-- Куда же еще? -- раздраженно изумился Рутинцев -- и сорвалось, не удержался: -- Не в Исаакиевский же собор!
-- Никак нет, я только осмелился для твердой памяти, что, стало быть, ваше превосходительство, приказываете, чтобы и графу Оберталю...
-- Фу! -- вспыхнул наконец Рутинцев, обливаясь, как пасхальное яйцо, краскою по всему лицу, от бакенбарды до бакенбарды, так что и они будто зажглись и на мгновение стали из русых рыжими.-- Фу!.. Невозможный болван!.. Пошел вон, ска-а...
Курьер бросился к дверям, притворяясь смертно испуганным и даже от страха сгибаясь на ходу чуть не вполроста. Но Рутинцев уже окликнул его:
-- Таратайкин!
"То-то!" -- самодовольно подумал курьер и вытянулся. А Илиодор Алексеевич говорил, не глядя на него, гася румянец на лице и обыкновенным голосом, старательно подавляя сконфуженные остатки гневного тембра:
-- Скажешь графу... в час я буду у Кюба... пусть спросит мой кабинет... Проси брата.
Курьер сохранил бесстрастное лицо, покуда не вышел за двери, потому что в кабинете -- по всем четырем стенам -- зеркало отражалось в зеркале и не могло быть ничего тайного, что не стало бы явным. Но в коридоре он ухмыльнулся весело и даже щелкнул языком: сотенный билет, вчера полученный от графа Оберталя, с приятностью поджигал к себе другого, посуленного Таратайкину за то, чтобы Рутинцев принял графа интимно и особо, а не официально и за-уряд с другими просителями. Эту штуку о Рутинцеве давно постигла служебная мелочь ведомства: если хочешь, чтобы он сделал по-твоему, надо его раздразнить, покуда не крикнет, а тогда ему станет совестно, что он вспылил на тварь ползущую, нарушил в себе европейца и явил москвича. И тут -- чтобы загладить -- он хотя бы и скрепя сердце, но все сделает, как пить дать.

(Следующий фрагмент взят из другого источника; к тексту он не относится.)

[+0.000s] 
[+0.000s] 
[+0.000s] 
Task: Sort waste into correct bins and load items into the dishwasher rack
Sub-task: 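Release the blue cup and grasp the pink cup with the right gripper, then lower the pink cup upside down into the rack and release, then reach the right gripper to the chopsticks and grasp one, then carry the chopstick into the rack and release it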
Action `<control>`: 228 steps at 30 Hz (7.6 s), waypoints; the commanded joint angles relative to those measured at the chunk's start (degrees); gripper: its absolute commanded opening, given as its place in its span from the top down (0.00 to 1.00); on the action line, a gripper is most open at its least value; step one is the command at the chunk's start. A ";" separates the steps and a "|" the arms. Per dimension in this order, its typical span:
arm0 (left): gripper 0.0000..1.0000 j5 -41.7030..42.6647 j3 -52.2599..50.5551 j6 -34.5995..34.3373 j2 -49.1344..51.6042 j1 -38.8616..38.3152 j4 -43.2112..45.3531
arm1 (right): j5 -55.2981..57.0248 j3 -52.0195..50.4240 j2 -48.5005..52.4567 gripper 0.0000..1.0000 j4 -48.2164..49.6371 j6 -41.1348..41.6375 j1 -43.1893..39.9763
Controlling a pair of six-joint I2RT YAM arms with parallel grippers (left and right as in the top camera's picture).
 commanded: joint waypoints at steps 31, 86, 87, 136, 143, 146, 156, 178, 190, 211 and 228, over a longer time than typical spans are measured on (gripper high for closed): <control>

Брата Илиодор Алексеевич принял с искреннею радостью -- нежно и задушевно. Он любил этого блудного сына гордой семьи своей, променявшего придворные перспективы на богему, живого самоубийцу, спалившего себя на костре нелепейшего мезальянса, циника-романтика, отдавшего и карьеру, и фортуну за мгновенный каприз назвать своею женою красивую, но пребеспутную и даже немолодую хористку из московского "Яра". Баба эта вот уже десять лет отравляет Авкту полунищую жизнь болезнями, пьянством, ревностью, неверностями, вздорным характером ранней старости, а он -- ничего, выжил и вытерпел. И вот теперь, слышно, становится наконец на ноги, выходит в люди, носит значок присяжного поверенного, ведет крупные процессы и обрабатывает в Петербурге железнодорожное дело, которое должно сделать его богатым человеком, а следовательно и авось, опять сблизит с разгневанной фамилией. Между братьями давно было условлено, что если Авкту нужно видеть Илиодора, то навещал бы его отнюдь не на квартире, но либо в ведомстве, либо по условной встрече в каком-либо ином публичном месте, где имеет право быть всякий и легко изобрести к тому объясняющий повод. Частный визит Авкта к Илиодору знаменовал бы примирение последнего с фамильным изгоем, и -- дойди это дело как-нибудь до гордых ушей Рутинцевой-матери, урожденной графини Очкиной,-- дорого обошелся бы Илиодору такой мятеж против родительской воли, даром что он сам генерал и вертит весьма грозным генералом над многими генералами. Эта встреча была уже не первая между братьями по недавнем приезде Авкта в Петербург.
-- На всех московских есть особый отпечаток! -- улыбнулся Илиодор, кивая на котиковую шапку, которую Авкт держал в левой руке, и топырились из шапки пальцами бурые перчатки, и висело из нее складками белое шелковое кашне. Известно, что упрек особым отпечатком, когда раздается за границею или в Петербурге, действует на москвичей почему-то устыжающе.